The province's former top civil servant, Alanna Koch, was a strong proponent of these policies, saying, “it is less reliance on the export of a bulk product…we do need to see more value added happening here in the province.”
“It is about strong infrastructure and the right regulatory climate and about making sure that we have the right rules in place,” she added.
Municipal revenue sharing and grants-in-lieu also topped talks. The Sask. Party faced heavy scrutiny this spring from cities who were forced to revisit their budgets after funding avenues from government coffers were pared down in the 2017 budget.
Road construction and how the government has made infrastructure investment a priority in the past decade were common answers from all on the stage. Finding innovative ways to fund projects, such as the often called upon P3 model was additionally front of mind.
“I reaffirm my support for one per cent of PST,” Saskatoon - Northwest MLA Gord Wyant said. “I am committed to having a new dialogue with municipalities…I think we need to have a new dialogue especially on some of the funding envelops we have with the municipalities.”
The high rates of domestic violence plaguing the province were also under the spotlight. Many heralded the province's new legislation on the residential tendencies act and reinforced a need to change attitudes in society while strengthening education and supports in place for its victims.
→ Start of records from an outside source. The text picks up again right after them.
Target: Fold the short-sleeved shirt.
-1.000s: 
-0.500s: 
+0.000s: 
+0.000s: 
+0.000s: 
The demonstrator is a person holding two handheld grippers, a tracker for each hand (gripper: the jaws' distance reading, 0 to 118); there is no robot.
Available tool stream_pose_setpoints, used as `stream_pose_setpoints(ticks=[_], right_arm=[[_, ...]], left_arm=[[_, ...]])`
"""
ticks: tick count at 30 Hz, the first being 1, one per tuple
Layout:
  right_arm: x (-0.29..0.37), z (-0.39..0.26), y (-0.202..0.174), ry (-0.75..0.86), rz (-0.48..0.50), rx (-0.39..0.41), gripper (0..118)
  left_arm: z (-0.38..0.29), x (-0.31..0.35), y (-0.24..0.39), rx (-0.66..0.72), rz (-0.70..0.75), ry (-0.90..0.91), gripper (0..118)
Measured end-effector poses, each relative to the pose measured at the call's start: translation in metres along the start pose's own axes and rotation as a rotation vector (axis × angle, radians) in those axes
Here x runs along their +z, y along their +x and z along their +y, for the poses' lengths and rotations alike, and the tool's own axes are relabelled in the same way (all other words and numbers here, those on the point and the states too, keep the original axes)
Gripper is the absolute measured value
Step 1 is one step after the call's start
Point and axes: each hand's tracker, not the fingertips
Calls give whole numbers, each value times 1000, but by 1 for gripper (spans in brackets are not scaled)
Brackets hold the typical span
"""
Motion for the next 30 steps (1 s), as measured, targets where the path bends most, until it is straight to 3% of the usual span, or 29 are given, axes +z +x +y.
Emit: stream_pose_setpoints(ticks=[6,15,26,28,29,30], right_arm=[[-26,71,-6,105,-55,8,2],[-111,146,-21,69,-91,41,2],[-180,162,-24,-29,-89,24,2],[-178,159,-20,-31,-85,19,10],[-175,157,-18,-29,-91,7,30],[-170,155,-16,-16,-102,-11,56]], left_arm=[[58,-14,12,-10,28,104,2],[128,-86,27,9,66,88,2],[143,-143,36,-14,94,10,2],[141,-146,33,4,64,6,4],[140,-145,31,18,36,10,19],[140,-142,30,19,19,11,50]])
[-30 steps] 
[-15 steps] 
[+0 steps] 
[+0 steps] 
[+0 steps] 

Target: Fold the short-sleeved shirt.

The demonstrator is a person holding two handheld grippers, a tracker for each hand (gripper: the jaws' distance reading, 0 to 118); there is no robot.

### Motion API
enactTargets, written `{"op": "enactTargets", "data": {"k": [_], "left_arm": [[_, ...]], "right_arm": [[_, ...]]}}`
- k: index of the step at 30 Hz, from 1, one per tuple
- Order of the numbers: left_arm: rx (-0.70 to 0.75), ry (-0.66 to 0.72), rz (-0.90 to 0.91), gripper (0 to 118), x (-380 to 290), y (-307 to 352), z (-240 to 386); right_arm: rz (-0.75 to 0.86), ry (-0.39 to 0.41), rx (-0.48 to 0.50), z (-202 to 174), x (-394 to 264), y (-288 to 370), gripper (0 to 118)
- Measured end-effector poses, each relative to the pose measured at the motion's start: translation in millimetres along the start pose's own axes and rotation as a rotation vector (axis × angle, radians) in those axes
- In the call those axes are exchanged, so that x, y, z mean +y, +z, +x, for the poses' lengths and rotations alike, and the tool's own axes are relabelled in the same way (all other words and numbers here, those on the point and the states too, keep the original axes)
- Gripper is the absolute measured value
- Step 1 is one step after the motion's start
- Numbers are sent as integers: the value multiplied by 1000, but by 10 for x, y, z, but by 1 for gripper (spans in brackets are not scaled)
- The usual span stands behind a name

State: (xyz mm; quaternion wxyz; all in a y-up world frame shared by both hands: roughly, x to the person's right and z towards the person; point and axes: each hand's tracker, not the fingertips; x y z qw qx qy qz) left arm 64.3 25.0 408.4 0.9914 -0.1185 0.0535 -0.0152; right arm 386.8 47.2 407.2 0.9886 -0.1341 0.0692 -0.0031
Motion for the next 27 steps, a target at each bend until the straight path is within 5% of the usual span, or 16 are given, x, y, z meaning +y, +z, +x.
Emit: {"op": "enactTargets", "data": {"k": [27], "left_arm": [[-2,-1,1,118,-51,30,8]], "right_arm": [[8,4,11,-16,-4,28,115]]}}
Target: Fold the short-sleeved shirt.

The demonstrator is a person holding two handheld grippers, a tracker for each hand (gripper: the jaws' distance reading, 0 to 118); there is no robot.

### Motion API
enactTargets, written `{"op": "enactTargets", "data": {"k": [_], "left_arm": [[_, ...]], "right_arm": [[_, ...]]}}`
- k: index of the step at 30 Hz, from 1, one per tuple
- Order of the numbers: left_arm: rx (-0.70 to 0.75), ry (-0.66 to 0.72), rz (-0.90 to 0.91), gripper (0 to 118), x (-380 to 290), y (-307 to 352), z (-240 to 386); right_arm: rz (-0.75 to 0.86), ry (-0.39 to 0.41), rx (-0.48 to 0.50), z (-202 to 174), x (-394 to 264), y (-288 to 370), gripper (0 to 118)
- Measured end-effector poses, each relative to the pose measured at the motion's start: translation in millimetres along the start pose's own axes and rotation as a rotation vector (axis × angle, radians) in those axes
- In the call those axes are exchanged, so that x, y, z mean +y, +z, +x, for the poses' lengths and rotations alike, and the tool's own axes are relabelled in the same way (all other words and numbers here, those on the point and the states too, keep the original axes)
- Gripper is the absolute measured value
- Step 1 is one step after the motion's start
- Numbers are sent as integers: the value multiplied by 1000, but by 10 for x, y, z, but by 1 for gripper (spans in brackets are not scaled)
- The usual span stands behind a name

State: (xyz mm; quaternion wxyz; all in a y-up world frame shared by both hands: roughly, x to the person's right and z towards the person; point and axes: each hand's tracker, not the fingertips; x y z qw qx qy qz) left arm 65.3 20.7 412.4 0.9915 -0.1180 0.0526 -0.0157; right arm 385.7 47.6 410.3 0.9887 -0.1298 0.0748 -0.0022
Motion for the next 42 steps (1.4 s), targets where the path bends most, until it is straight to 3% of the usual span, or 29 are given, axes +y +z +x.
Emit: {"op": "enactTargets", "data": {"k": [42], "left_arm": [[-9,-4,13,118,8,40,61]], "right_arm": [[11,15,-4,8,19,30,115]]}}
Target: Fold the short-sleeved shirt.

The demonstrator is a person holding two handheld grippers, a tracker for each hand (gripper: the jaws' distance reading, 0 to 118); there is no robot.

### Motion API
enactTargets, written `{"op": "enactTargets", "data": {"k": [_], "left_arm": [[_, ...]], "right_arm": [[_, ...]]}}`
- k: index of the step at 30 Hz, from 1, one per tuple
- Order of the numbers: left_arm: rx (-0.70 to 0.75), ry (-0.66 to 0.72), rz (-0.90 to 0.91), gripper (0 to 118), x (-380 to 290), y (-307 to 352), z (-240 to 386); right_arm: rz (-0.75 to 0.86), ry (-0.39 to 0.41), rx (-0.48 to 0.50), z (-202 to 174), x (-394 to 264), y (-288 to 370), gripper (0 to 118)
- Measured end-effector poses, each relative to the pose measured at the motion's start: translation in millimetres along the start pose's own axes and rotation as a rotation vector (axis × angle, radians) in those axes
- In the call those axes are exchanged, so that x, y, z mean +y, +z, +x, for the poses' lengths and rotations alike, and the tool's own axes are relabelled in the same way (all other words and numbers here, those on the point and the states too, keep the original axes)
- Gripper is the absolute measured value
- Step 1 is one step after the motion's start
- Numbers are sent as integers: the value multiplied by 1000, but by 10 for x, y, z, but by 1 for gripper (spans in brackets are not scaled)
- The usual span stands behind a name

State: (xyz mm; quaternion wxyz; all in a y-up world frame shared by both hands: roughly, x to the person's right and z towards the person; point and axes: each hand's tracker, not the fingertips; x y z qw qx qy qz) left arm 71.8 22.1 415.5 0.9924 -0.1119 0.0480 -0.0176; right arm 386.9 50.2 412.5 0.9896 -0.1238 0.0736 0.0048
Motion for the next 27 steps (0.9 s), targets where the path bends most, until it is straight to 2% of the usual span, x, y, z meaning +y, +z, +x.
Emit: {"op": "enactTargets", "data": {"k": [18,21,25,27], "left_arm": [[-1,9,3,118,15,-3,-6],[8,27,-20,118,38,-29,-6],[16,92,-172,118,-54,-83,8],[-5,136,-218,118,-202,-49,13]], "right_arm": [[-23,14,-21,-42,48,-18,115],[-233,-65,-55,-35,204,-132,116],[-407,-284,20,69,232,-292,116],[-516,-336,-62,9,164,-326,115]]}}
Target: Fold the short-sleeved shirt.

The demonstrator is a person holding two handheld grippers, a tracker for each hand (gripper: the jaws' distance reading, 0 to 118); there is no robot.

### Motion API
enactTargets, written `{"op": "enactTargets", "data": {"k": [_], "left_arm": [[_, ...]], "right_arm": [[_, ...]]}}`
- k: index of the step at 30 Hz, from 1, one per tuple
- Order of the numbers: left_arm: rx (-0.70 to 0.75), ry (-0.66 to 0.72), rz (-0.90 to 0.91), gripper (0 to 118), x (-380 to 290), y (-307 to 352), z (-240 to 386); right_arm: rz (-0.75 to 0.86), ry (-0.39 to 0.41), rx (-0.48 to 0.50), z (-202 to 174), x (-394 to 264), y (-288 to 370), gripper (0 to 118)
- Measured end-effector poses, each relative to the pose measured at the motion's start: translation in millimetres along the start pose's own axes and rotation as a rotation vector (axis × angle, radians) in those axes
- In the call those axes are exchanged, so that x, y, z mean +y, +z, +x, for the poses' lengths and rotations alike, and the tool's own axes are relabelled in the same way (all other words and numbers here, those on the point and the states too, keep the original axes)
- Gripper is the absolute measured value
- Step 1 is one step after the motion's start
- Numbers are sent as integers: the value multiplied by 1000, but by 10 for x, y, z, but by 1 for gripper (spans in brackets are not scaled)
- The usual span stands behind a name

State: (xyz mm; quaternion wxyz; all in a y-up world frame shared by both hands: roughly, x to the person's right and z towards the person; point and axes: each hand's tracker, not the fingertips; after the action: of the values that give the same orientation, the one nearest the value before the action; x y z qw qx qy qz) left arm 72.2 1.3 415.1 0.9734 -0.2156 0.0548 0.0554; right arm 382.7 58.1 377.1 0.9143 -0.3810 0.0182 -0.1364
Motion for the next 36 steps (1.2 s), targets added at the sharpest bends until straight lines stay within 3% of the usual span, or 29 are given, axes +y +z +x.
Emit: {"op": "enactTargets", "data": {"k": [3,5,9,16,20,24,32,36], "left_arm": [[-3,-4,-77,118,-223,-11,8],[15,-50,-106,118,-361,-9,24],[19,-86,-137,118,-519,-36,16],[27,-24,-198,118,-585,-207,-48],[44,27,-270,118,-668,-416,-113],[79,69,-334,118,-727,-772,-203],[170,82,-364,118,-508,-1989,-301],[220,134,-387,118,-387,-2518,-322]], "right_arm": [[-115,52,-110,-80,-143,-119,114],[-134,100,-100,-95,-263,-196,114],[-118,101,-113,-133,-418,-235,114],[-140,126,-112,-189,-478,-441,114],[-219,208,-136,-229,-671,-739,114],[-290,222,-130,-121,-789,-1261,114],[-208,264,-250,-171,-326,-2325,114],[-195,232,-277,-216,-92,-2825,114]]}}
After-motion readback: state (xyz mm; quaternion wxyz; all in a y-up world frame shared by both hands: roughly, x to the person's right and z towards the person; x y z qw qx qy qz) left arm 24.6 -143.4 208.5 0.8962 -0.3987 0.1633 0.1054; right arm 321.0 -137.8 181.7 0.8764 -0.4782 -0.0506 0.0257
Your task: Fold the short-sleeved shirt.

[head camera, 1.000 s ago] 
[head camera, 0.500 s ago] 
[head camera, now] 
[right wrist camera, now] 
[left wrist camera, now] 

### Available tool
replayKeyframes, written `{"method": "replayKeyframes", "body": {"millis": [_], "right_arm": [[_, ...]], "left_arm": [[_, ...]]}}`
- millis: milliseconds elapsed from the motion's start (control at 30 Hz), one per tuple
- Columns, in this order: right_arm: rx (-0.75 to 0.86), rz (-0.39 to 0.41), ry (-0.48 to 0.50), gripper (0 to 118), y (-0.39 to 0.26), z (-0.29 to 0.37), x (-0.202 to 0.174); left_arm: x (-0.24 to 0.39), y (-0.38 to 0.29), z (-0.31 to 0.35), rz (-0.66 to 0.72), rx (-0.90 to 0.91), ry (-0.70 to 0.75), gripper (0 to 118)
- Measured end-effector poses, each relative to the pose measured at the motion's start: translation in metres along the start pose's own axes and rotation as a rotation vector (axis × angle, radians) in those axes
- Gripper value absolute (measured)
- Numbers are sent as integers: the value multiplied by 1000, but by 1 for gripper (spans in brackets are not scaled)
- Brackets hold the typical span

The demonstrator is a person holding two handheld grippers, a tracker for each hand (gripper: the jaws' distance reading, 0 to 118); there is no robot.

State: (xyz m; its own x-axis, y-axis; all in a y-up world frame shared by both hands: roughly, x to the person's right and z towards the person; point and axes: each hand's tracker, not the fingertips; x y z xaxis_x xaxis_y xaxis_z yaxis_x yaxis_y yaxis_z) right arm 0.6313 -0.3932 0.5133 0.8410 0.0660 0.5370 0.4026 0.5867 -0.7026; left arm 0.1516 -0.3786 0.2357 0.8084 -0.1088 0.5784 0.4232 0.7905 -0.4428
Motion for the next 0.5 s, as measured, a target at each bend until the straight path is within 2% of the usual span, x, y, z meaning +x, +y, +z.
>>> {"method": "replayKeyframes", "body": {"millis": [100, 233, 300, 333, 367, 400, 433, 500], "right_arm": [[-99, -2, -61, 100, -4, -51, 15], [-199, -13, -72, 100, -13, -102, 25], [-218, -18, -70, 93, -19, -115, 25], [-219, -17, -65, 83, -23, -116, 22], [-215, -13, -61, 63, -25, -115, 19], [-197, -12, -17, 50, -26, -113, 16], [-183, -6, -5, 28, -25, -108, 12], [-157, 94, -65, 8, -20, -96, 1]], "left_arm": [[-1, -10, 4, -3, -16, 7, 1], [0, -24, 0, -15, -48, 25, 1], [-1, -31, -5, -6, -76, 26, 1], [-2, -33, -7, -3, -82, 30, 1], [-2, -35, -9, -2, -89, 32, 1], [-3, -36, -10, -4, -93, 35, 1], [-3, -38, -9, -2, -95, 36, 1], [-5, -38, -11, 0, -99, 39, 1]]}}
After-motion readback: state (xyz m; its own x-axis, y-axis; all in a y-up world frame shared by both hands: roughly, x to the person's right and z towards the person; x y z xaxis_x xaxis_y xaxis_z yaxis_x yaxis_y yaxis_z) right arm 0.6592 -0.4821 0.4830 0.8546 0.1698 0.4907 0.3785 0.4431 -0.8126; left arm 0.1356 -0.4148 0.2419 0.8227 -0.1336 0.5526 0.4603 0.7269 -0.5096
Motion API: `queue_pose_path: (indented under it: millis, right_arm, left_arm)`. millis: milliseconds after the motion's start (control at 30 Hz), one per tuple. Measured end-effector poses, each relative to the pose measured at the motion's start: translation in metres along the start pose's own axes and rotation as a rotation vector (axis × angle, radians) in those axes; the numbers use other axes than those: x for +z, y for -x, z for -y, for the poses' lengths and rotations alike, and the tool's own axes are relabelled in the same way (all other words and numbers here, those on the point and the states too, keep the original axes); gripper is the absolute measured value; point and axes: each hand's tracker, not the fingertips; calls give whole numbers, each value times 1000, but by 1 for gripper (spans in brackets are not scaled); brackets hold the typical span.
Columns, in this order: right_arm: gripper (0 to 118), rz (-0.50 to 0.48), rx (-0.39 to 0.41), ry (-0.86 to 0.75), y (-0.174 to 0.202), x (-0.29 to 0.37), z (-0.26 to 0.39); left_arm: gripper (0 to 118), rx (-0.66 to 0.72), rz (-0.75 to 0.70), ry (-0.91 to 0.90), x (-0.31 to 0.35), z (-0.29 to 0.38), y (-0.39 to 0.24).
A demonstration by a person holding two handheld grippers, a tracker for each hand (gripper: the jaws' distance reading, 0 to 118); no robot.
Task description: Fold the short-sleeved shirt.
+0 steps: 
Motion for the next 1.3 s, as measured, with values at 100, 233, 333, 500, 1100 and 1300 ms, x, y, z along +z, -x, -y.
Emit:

As the former minister of social services, Regina - University MLA Tina Beaudry-Mellor said, “I would like to see us change the channel on this…we need to start talking about financial security and stability, perhaps they could leave the situation they are in."
How each would approach education budgets and school board autonomy after both come under heavy scrutiny following this years budget was also addressed. Funding for children with intellectual disabilities was also discussed. Ensuring families have the opportunity to choose what programs and funding are best for children with disabilities and a need to "listen very closely" to what families have to say were top priorities in this area.
The question of soon-to-come amalgamation of health regions in the province and what opportunities may present themselves was also posed to the candidates. Each felt the move was positive and would remove many boundaries. They also were okay with contracting out some aspects of health care for a mix of public and private services.
How the candidates would approach growth to the economy also drew very parallel answers. Building the work of Wall, creating business-friendly environments, employment frameworks and remaining competitive for the “next generation economy” was key.
Saskatoon - Willowgrove MLA Ken Cheveldayoff was adamant a balanced budget and getting the province's finances under control was where the party needed to start.
"Government sets the stage for growth, that is why balanced budgets" are key. “ We have to get our financial house in order and that will enable us to have another ten years of growth.”
The five met previously in Swift Current last week and will see each other next weekend in Saskatoon at the party's convention. There are four more debates scheduled before party faithful hit the poles in Saskatoon this January to select a new party leader. Wall announced his retirement from politics in August after ten-years at the helm.